Not only does this create a smooth and accurate depth map across multiple exposures, but it does so really quickly: about a second per image, which is why the tool they created shoots at that rate, and why they call the paper “Instant 3D Photography.”

Next, the actual images are stitched together, the way a panorama normally would be. But by utilizing the new and improved depth map, this process can be expedited and reduced in difficulty by, they claim, around an order of magnitude.

Because different images captured depth differently, aligning them can be difficult, as the left and center examples show — many parts will be excluded or produce incorrect depth data. The one on the right is Facebook’s method.

Then the depth maps are turned into 3D meshes (a sort of two-dimensional model or shell) — think of it like a papier-mache version of the landscape. But then the mesh is examined for obvious edges, such as a railing in the foreground occluding the landscape in the background, and “torn” along these edges. This spaces out the various objects so they appear to be at their various depths, and move with changes in perspective as if they are.
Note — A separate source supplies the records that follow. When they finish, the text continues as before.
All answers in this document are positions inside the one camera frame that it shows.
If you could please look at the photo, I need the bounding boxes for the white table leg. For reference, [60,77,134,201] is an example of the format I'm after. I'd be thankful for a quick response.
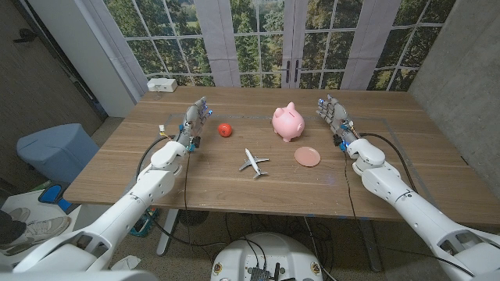
[155,208,180,258]

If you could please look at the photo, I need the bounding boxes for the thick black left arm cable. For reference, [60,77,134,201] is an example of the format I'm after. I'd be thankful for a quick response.
[135,134,173,181]

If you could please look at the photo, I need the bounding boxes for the grey tape outline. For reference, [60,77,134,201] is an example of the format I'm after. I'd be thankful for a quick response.
[119,112,438,208]

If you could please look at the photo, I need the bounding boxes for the white plastic box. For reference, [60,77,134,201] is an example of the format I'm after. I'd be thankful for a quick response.
[146,77,179,94]

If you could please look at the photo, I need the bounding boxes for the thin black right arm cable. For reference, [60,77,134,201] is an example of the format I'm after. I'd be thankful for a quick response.
[342,151,359,220]

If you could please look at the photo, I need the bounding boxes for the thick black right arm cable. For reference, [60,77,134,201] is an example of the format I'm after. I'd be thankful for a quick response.
[358,132,419,194]

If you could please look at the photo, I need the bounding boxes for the white sneaker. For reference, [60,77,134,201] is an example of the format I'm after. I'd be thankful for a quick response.
[7,207,31,223]
[0,215,72,251]

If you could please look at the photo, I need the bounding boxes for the dark trouser leg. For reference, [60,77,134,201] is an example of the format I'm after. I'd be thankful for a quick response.
[0,209,27,245]

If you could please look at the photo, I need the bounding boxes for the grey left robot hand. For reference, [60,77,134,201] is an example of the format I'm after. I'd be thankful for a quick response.
[174,96,214,153]

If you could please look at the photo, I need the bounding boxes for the white robot torso base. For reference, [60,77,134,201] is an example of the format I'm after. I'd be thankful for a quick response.
[209,232,324,281]

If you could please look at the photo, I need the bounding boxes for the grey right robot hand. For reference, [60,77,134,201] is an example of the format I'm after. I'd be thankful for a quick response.
[316,94,361,152]

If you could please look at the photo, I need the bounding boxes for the grey table leg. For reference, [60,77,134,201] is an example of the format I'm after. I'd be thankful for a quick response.
[357,218,384,273]

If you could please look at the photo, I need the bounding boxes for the pink plastic piggy bank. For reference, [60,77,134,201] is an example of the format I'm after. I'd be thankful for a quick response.
[271,101,306,143]

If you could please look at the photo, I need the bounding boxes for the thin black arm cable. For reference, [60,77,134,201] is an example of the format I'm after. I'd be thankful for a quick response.
[150,150,230,249]
[342,151,359,220]

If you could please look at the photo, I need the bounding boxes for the teal basket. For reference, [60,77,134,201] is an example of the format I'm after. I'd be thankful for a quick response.
[129,206,160,238]

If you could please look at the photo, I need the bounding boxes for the white toy airplane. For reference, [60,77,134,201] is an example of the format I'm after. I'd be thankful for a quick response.
[238,148,270,180]

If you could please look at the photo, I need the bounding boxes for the printed window backdrop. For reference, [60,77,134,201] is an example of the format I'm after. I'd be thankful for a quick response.
[80,0,458,93]

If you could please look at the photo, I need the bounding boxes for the blue and black object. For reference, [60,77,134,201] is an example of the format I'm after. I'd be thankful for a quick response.
[37,183,73,214]

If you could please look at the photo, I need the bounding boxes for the pink round plate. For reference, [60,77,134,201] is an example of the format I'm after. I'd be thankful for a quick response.
[294,146,322,168]

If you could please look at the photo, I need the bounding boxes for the crumpled white paper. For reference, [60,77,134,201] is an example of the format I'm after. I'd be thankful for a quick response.
[110,254,142,272]

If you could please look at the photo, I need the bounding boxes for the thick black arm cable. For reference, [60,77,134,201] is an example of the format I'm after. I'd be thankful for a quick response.
[135,134,173,181]
[358,132,419,194]

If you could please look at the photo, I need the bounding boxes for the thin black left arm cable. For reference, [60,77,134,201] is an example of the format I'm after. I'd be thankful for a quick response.
[150,150,230,249]

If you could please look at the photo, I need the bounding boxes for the blue-grey bin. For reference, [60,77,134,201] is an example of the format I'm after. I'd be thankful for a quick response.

Although this effectively creates the diorama effect I described at first, you may have guessed that the foreground would appear to be little more than a paper cutout, since, if it were a person’s face captured from straight on, there would be no information about the sides or back of their head.

This is where the final step comes in of “hallucinating” the remainder of the image via a convolutional neural network. It’s a bit like a content-aware fill, guessing on what goes where by what’s nearby. If there’s hair, well, that hair probably continues along. And if it’s a skin tone, it probably continues too. So it convincingly recreates those textures along an estimation of how the object might be shaped, closing the gap so that when you change perspective slightly, it appears that you’re really looking “around” the object.

The end result is an image that responds realistically to changes in perspective, making it viewable in VR or as a diorama-type 3D photo in the news feed.

In practice it doesn’t require anyone to do anything different, like download a plug-in or learn a new gesture. Scrolling past these photos changes the perspective slightly, alerting people to their presence, and from there all the interactions feel natural. It isn’t perfect — there are artifacts and weirdness in the stitched images if you look closely, and of course mileage varies on the hallucinated content — but it is fun and engaging, which is much more important.

The plan is to roll out the feature mid-summer. For now, the creation of 3D photos will be limited to devices with two cameras — that’s a limitation of the technique — but anyone will be able to view them.

But the paper does also address the possibility of single-camera creation by way of another convolutional neural network. The results, only briefly touched on, are not as good as the dual-camera systems, but still respectable and better and faster than some other methods currently in use. So those of us still living in the dark age of single cameras have something to hope for.